In [1]:
#Import dependencies
import pandas as pd
import numpy as np
import datetime
import requests
import json
import os

In [2]:
#Get the dates from 27 January 2016 to 01 May 2019 

first_dates = pd.date_range(start='2016-01-27', end='2019-05-01', freq='7D')
end_dates = pd.date_range(start='2016-02-02', end='2019-05-10', freq='7D')


In [3]:
#Create empy lists to store data retrieved from API
Zonas_MDA = []
Fechas_MDA = []
Horas_MDA = []
pz_MDA = []
pz_ene_MDA = []
pz_per_MDA = []
pz_cng_MDA = []

In [4]:
#Make call to CENACE's API "SW-PEND"

number=len(first_dates)

for i in range(number):
    
    if i == number-1:
        DUNO = str(first_dates[i])
        DUNO = DUNO.replace(" 00:00:00", "")
        DDOS = DUNO
        THOURS = 24 #Hours in a day
    
    else:
        DUNO = str(first_dates[i])
        DUNO = DUNO.replace(" 00:00:00", "")
        DDOS = str(end_dates[i])
        DDOS = DDOS.replace(" 00:00:00", "")
        THOURS= 168 #Hours in a week

    url= "https://ws01.cenace.gob.mx:8082/SWPEND/SIM/BCA/MDA/ENSENADA,MEXICALI,SANLUIS,TIJUANA/"+DUNO+"/"+DDOS+"/JSON"
    url_new= url.replace("-","/")

    response = requests.get(url_new)
    response_JSON = response.json()
    
    if response_JSON["status"] == "OK":
        
        for Z in range(4):
            
            for HORA in range(THOURS):
                
                Zonas_MDA.append(response_JSON["Resultados"][Z]["zona_carga"])
                
                try:
                    Fechas_MDA.append(response_JSON["Resultados"][Z]["Valores"][HORA]["fecha"])
                    
                except: 
                    Fechas_MDA.append(np.nan)
                    
                try: 
                    Horas_MDA.append(response_JSON["Resultados"][Z]["Valores"][HORA]["hora"])
                    
                except: 
                    Horas_MDA.append(np.nan)
                    
                try:
                    pz_MDA.append(response_JSON["Resultados"][Z]["Valores"][HORA]["pz"])
                    
                except:
                    pz_MDA.append(np.nan)
                    
                try:
                    pz_ene_MDA.append(response_JSON["Resultados"][Z]["Valores"][HORA]["pz_ene"])
                    
                except:
                    pz_ene_MDA.append(np.nan)
                    
                try:
                    pz_per_MDA.append(response_JSON["Resultados"][Z]["Valores"][HORA]["pz_per"])
                    
                except:
                    pz_per_MDA.append(np.nan)
                    
                try:
                    pz_cng_MDA.append(response_JSON["Resultados"][Z]["Valores"][HORA]["pz_cng"])
                    
                except:
                    pz_cng_MDA.append(np.nan)
                    
    print("Processing: MDA | BCA | START:" + DUNO + " | END: " + DDOS)
    
    i=i+1
    
print("-----------------------------------------------------------------------------------------")
print("                         EXTRACTION PROCESS FINISHED                                     ")
print("-----------------------------------------------------------------------------------------")

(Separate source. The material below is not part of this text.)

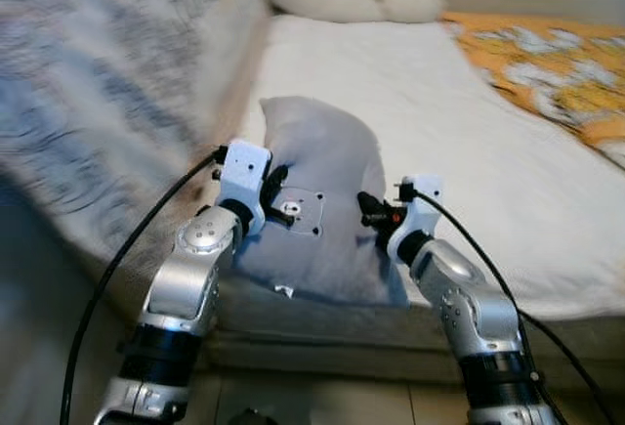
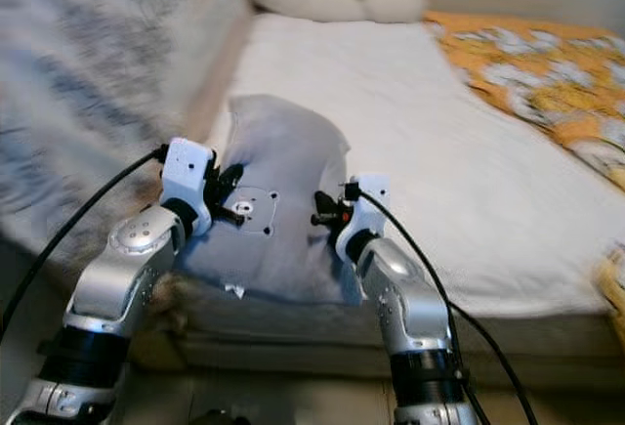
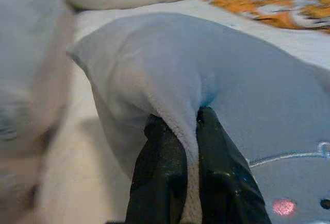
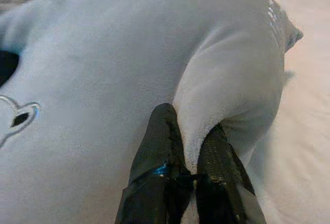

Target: Clean up the room

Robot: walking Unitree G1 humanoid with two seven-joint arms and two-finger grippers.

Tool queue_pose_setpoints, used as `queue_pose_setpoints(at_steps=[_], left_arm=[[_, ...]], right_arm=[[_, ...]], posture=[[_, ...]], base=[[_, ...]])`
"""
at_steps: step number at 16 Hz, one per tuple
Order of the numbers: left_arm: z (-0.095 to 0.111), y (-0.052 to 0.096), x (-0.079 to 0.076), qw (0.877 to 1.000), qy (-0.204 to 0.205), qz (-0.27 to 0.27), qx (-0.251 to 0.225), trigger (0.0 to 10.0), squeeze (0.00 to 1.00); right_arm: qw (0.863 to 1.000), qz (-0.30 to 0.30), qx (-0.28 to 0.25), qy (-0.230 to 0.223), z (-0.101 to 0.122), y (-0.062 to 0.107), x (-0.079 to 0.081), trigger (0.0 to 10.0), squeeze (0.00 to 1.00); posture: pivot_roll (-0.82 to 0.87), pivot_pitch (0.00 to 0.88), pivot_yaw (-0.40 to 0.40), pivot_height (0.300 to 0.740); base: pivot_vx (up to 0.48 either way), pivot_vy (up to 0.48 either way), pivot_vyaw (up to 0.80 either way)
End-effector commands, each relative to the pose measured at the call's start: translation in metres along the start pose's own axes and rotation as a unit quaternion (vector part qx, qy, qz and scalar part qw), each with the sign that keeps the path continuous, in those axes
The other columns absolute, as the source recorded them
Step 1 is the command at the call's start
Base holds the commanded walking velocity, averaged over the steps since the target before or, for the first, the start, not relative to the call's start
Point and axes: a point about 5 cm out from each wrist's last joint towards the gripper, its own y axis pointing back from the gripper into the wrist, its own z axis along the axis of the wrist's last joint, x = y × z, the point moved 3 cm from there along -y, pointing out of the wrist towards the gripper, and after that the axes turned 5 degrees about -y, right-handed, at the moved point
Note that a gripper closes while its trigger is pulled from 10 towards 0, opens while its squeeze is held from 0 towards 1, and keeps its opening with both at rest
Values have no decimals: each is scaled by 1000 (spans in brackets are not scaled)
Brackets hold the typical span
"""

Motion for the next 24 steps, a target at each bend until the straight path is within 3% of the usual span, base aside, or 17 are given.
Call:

Processing: MDA | BCA | START:2016-01-27 | END: 2016-02-02
Processing: MDA | BCA | START:2016-02-03 | END: 2016-02-09
Processing: MDA | BCA | START:2016-02-10 | END: 2016-02-16
Processing: MDA | BCA | START:2016-02-17 | END: 2016-02-23
Processing: MDA | BCA | START:2016-02-24 | END: 2016-03-01
Processing: MDA | BCA | START:2016-03-02 | END: 2016-03-08
Processing: MDA | BCA | START:2016-03-09 | END: 2016-03-15
Processing: MDA | BCA | START:2016-03-16 | END: 2016-03-22
Processing: MDA | BCA | START:2016-03-23 | END: 2016-03-29
Processing: MDA | BCA | START:2016-03-30 | END: 2016-04-05
Processing: MDA | BCA | START:2016-04-06 | END: 2016-04-12
Processing: MDA | BCA | START:2016-04-13 | END: 2016-04-19
Processing: MDA | BCA | START:2016-04-20 | END: 2016-04-26
Processing: MDA | BCA | START:2016-04-27 | END: 2016-05-03
Processing: MDA | BCA | START:2016-05-04 | END: 2016-05-10
Processing: MDA | BCA | START:2016-05-11 | END: 2016-05-17
Processing: MDA | BCA | START:2016-05-18 | END: 2016-05-

In [6]:
#Create Pandas Data Frame
MT_DF_MDA = pd.DataFrame({
    "SYSTEM":"BCA",
    "ZONE":Zonas_MDA,
    "DATE":Fechas_MDA,
    "HOUR":Horas_MDA,
    "MDA LMP":pz_MDA,
    "MDA ENERGY COST":pz_ene_MDA,
    "MDA LOSSES COST":pz_per_MDA,
    "MDA CONGESTION COST":pz_cng_MDA,
})
MT_DF_MDA= MT_DF_MDA.sort_values(["ZONE","DATE"], ascending=[True,True])
MT_DF_MDA= MT_DF_MDA[['SYSTEM', 'ZONE', 'DATE', 'HOUR', 'MDA LMP', 'MDA ENERGY COST', 'MDA LOSSES COST',
                     'MDA CONGESTION COST']]
#Drop null values
BCA_DF_MDA=MT_DF_MDA.dropna()

#Create CSV file
BCA_DF_MDA.to_csv("BCA_MDA_ZONALPRICES.csv", index=False) 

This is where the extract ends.